Degrees don’t deliver in tough times
And on the subject of graduates whose investment in education does not deliver consider recent research  from the New York Federal Reserve  by Jaison R Able, Richard Deitz and Yaqin Su on unemployment and underemployment among US graduates since 2001. Yes, they argue that over-time graduates do ok on both employment and type of work however, “it has become more common for underemployed college graduates to find themselves in low-wage jobs or to be working part-time”. The authors don’t know if this is due to structural change in the US economy or the compounding impact of a tough decade. And they argue that in the long term “many” graduates transition into better jobs. But, and it strikes me as a big but indeed,  “recent research suggests that those who begin their careers during such a weak labor market recovery may see permanent negative effects on their wages.” In the absence of a recession (almost) in the lifetime of many Australian university students this does not apply to us – yet. But as the per centage of graduates increases and when the economy finally stops growing we will face the same problem as exists in the US -where the sovereign power of higher education to improve lives is not trusted as it once was.  And then what will the boosters who suggest employers value graduates for generic skills say?
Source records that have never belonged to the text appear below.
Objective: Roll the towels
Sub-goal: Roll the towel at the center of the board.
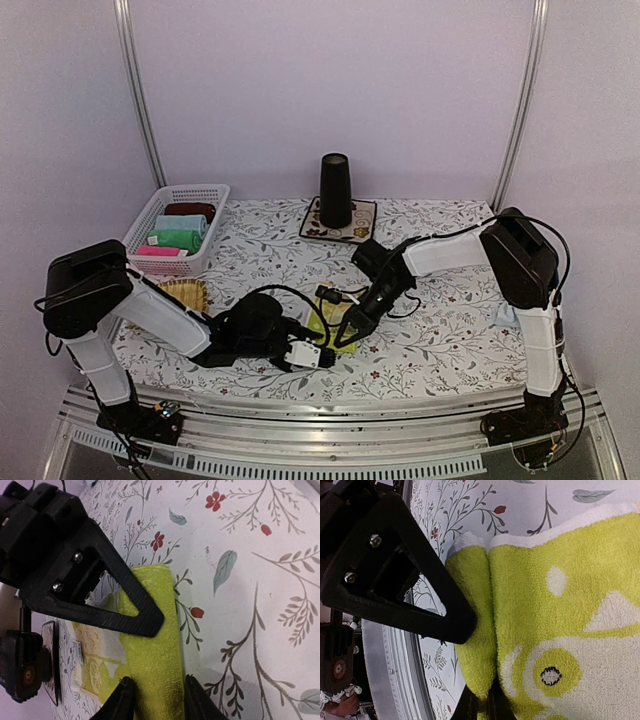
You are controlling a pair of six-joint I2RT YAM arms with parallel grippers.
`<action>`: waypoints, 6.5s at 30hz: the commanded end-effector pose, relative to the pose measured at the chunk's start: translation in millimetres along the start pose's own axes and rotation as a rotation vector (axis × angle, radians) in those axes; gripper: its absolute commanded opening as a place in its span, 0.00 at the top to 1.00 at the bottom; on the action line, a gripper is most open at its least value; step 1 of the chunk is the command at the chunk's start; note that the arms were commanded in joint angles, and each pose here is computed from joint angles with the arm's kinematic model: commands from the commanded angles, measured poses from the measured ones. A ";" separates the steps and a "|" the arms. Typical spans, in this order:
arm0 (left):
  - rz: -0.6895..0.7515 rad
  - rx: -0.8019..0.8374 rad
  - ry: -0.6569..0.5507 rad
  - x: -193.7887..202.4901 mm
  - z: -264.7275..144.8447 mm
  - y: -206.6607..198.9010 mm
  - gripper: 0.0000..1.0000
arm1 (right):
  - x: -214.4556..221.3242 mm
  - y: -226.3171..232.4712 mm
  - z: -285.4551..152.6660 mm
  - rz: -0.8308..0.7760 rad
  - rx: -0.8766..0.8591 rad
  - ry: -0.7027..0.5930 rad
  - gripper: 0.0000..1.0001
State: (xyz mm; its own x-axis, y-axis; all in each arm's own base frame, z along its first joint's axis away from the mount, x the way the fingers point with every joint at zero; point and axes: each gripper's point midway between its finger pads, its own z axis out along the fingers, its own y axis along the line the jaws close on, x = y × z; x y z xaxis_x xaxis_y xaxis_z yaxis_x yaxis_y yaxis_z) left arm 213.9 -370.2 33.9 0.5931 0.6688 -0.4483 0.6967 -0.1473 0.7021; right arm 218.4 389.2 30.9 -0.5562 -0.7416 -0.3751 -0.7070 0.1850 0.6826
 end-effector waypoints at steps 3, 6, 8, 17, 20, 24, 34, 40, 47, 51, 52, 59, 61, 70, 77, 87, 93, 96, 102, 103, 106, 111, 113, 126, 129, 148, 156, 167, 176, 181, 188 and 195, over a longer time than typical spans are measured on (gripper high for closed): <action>-0.008 0.113 -0.012 -5.2 8.1 -21.9 0.65 | 0.2 -5.5 0.9 0.020 -0.009 0.003 0.96; -0.025 0.124 0.013 -2.3 14.7 -22.3 0.68 | 2.4 -7.2 2.0 0.026 -0.005 0.009 0.96; -0.027 0.132 0.031 0.4 19.5 -23.2 0.68 | 3.0 -8.2 1.6 0.024 -0.001 0.009 0.96; -0.024 0.202 0.051 1.7 27.4 -32.6 0.95 | 7.1 -12.3 3.5 0.028 0.008 0.013 0.95; -0.024 0.246 0.019 -5.0 22.4 -38.5 1.00 | 5.4 -16.6 -0.9 0.030 0.028 0.006 0.90; -0.065 0.331 -0.019 -15.9 17.4 -45.7 1.00 | -1.8 -19.5 -14.1 0.006 0.081 -0.018 0.66; -0.265 0.517 -0.082 -22.3 18.6 -41.4 1.00 | -15.7 -12.9 -65.9 -0.106 0.248 -0.109 0.42; -0.413 0.573 -0.085 -16.0 27.3 -26.2 1.00 | -9.4 -12.3 -94.5 -0.226 0.423 -0.180 0.39; -0.622 0.697 -0.074 -6.0 41.4 -21.6 1.00 | -2.0 -2.5 -135.6 -0.474 0.693 -0.342 0.37; -0.739 0.766 -0.075 -1.8 47.1 -18.7 1.00 | 10.6 3.0 -143.5 -0.598 0.793 -0.359 0.36; -0.768 0.787 -0.082 -2.8 48.3 -17.3 1.00 | 13.6 3.1 -142.6 -0.628 0.813 -0.347 0.36; -0.921 0.881 -0.058 0.3 57.3 -11.7 1.00 | 20.9 0.9 -117.0 -0.771 0.919 -0.238 0.36; -0.952 0.903 -0.048 1.8 58.2 -12.1 1.00 | 18.8 1.8 -106.8 -0.813 0.932 -0.212 0.36; -1.032 0.952 -0.004 7.9 62.6 -21.9 1.00 | 13.2 -0.3 -65.2 -0.918 0.906 -0.108 0.37; -1.038 0.945 0.011 10.5 64.6 -21.3 1.00 | 7.1 -8.9 -44.9 -0.894 0.905 -0.080 0.42; -1.048 0.934 0.009 12.2 64.8 -16.0 0.99 | 7.5 -25.7 -33.0 -0.861 0.944 -0.028 0.56; -1.049 0.931 0.008 13.1 64.9 -14.6 0.98 | 8.9 -25.8 -29.7 -0.847 0.928 -0.019 0.85; -1.044 0.925 0.010 13.3 64.3 -13.5 0.96 | 10.4 -25.6 -27.2 -0.838 0.913 -0.014 0.96; -1.002 0.866 0.032 14.9 59.3 0.4 0.61 | 15.8 -24.2 -22.2 -0.814 0.874 -0.002 0.98; -0.988 0.849 0.036 14.9 57.0 4.3 0.57 | 17.0 -23.6 -20.9 -0.813 0.865 0.001 0.98; -0.948 0.781 0.038 12.7 47.9 21.6 0.42 | 22.3 -24.1 -15.7 -0.797 0.834 0.013 0.98; -0.882 0.663 0.031 8.7 29.1 47.4 0.03 | 27.6 -22.4 -7.8 -0.764 0.783 0.020 0.98; -0.848 0.606 0.026 8.2 19.7 55.2 0.03 | 27.9 -21.8 -5.8 -0.751 0.766 0.018 0.98; -0.617 0.111 0.043 42.0 -29.9 59.6 0.03 | 23.9 -21.2 -4.8 -0.555 0.544 -0.029 0.98; -0.499 0.048 0.021 35.1 -34.9 56.4 0.04 | 23.7 -21.5 -5.7 -0.492 0.479 -0.038 0.98; -0.136 -0.018 -0.017 -14.0 2.1 21.8 0.31 | 24.6 -15.5 -19.6 -0.095 0.051 -0.089 0.97; -0.119 -0.011 0.037 -13.2 23.6 28.3 0.37 | 14.2 -22.2 -22.2 -0.026 0.006 -0.092 0.96; -0.073 0.099 0.098 -3.4 42.8 8.3 0.51 | 12.2 -25.7 -25.5 -0.004 0.005 -0.098 0.96; -0.052 0.087 0.122 1.9 47.2 8.5 0.57 | 11.3 -23.9 -26.6 -0.002 -0.003 -0.100 0.96; -0.049 0.108 0.139 5.3 50.9 3.9 0.71 | 10.8 -23.6 -27.3 -0.004 -0.001 -0.101 0.95; -0.058 0.127 0.134 5.4 50.2 -0.1 0.84 | 10.6 -23.8 -26.4 0.000 -0.008 -0.101 0.94; -0.074 0.169 0.106 -2.0 46.8 -5.0 1.00 | 4.3 -17.4 -33.3 -0.031 -0.001 -0.115 0.82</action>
State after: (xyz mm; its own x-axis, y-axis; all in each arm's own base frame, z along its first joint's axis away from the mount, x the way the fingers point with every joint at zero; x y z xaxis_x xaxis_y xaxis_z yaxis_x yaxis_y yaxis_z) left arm 242.9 -407.5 18.2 0.5028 0.7516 -0.4270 0.7668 -0.1598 0.6217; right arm 238.6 358.5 27.1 -0.5801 -0.6811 -0.4466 -0.7256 0.1831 0.6633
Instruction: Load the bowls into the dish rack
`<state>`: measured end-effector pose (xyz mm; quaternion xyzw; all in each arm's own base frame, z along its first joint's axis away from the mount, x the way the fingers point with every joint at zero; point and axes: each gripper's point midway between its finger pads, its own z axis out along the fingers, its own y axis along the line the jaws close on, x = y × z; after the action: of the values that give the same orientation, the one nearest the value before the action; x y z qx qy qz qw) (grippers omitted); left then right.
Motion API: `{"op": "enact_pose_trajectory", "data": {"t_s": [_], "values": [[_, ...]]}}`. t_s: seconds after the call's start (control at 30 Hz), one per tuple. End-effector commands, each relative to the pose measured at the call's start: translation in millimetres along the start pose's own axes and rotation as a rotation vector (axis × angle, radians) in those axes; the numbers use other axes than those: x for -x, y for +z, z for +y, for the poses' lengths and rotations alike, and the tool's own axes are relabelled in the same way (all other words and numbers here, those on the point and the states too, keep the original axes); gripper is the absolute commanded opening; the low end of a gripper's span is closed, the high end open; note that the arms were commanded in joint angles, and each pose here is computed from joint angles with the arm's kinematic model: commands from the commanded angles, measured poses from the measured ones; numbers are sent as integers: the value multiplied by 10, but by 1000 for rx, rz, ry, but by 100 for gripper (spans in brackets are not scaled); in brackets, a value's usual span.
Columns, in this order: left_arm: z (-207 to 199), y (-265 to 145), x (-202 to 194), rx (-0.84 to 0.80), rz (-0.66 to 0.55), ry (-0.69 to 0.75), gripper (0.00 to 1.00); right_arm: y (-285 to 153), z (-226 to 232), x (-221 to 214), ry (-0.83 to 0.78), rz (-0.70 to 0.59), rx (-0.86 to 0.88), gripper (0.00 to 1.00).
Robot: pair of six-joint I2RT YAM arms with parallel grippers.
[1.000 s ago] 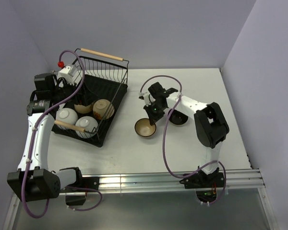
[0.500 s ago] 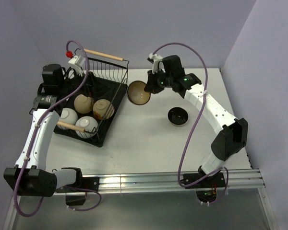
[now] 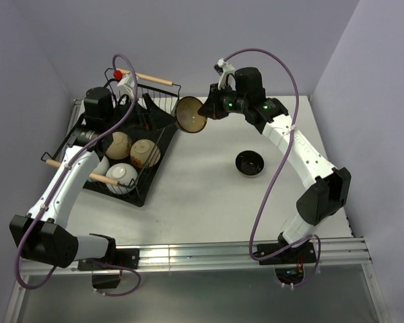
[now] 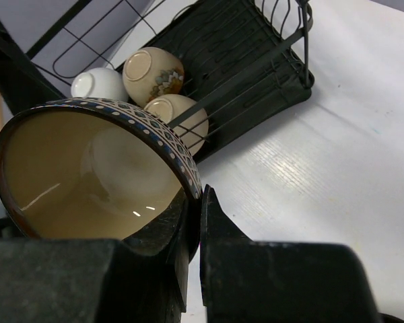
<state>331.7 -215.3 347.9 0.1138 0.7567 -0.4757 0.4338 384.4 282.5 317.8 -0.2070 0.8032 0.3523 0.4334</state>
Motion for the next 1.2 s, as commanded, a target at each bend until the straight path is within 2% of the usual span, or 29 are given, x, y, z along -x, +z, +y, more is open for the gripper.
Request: {"op": "enact_pose_trajectory", "data": {"t_s": [0.0,0.13,0.3,0.43,0.5,0.7,0.83,1.0,1.17], "values": [[-26,111,62,17,-37,-19,100,-222,381,574,-32,-168,109,0],[-40,202,-13,-10,-18,-76,98,-194,400,539,-30,-157,116,0],[-127,239,-34,-61,-17,-111,90,-179,422,506,-14,-148,135,0],[-191,251,-108,-119,5,-160,75,-144,444,485,-6,-137,154,0],[-205,271,-106,-136,4,-168,74,-139,459,490,-3,-135,164,0],[-196,281,-130,-141,1,-207,80,-117,505,490,5,-128,196,0],[-195,285,-131,-144,-2,-212,77,-95,496,475,12,-121,201,0],[-213,289,-139,-160,-2,-236,78,-48,497,447,16,-109,209,0],[-218,296,-146,-171,-1,-246,73,-11,483,422,23,-98,212,0]]}}
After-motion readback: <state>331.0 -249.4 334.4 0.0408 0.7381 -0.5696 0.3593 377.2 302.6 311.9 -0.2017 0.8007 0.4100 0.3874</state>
They surely will not be quoting the US experience, where the US Census Bureau reports that over half of 2009-2011 business, liberal arts and hospitality graduates (among others) are working in jobs that do not require a bachelors degree.

No bonus benefits

As to bonus marks for ATARs perhaps it is time to accept they have not delivered on the original idea of compensating people for the impact of disadvantaged backgrounds and crook schools. The case is certainly made by Deakin academics Trevor Gale and Stephen Parker in a  report for the Higher Education Funding Council for England and the UK Office for Fair Access last October, which did not get the attention here it merited (unless of course I alone missed it and thanks to the reader who pointed me at it). They argue schools that aren’t disadvantaged demand coverage for their kids and schemes expand into incentives to study specific subjects for prescribed degrees (maths for engineering). “In fact, this practice tends to be in direct conflict with equity principles as the preferred subjects are those at the higher end of the curriculum hierarchy, which are mostly studied by high SES students. Adjustment to ATARs for multiple groups also tends to shift cut-off scores upwards, diluting the effect for target groups,” they write. Sure, we all have heard it before but it is especially stark when spelt out.

From Adelaide to the emerald city

The University of South Australia has leased commercial office space in flash North Sydney, but to do what? I doubt it’s to teach the men’s health courses that riled people last week. Perhaps somebody told them Sydney real estate always rises. Whatever, it’s a long way from the city of churches and the Sydney higher education market isn’t exactly empty.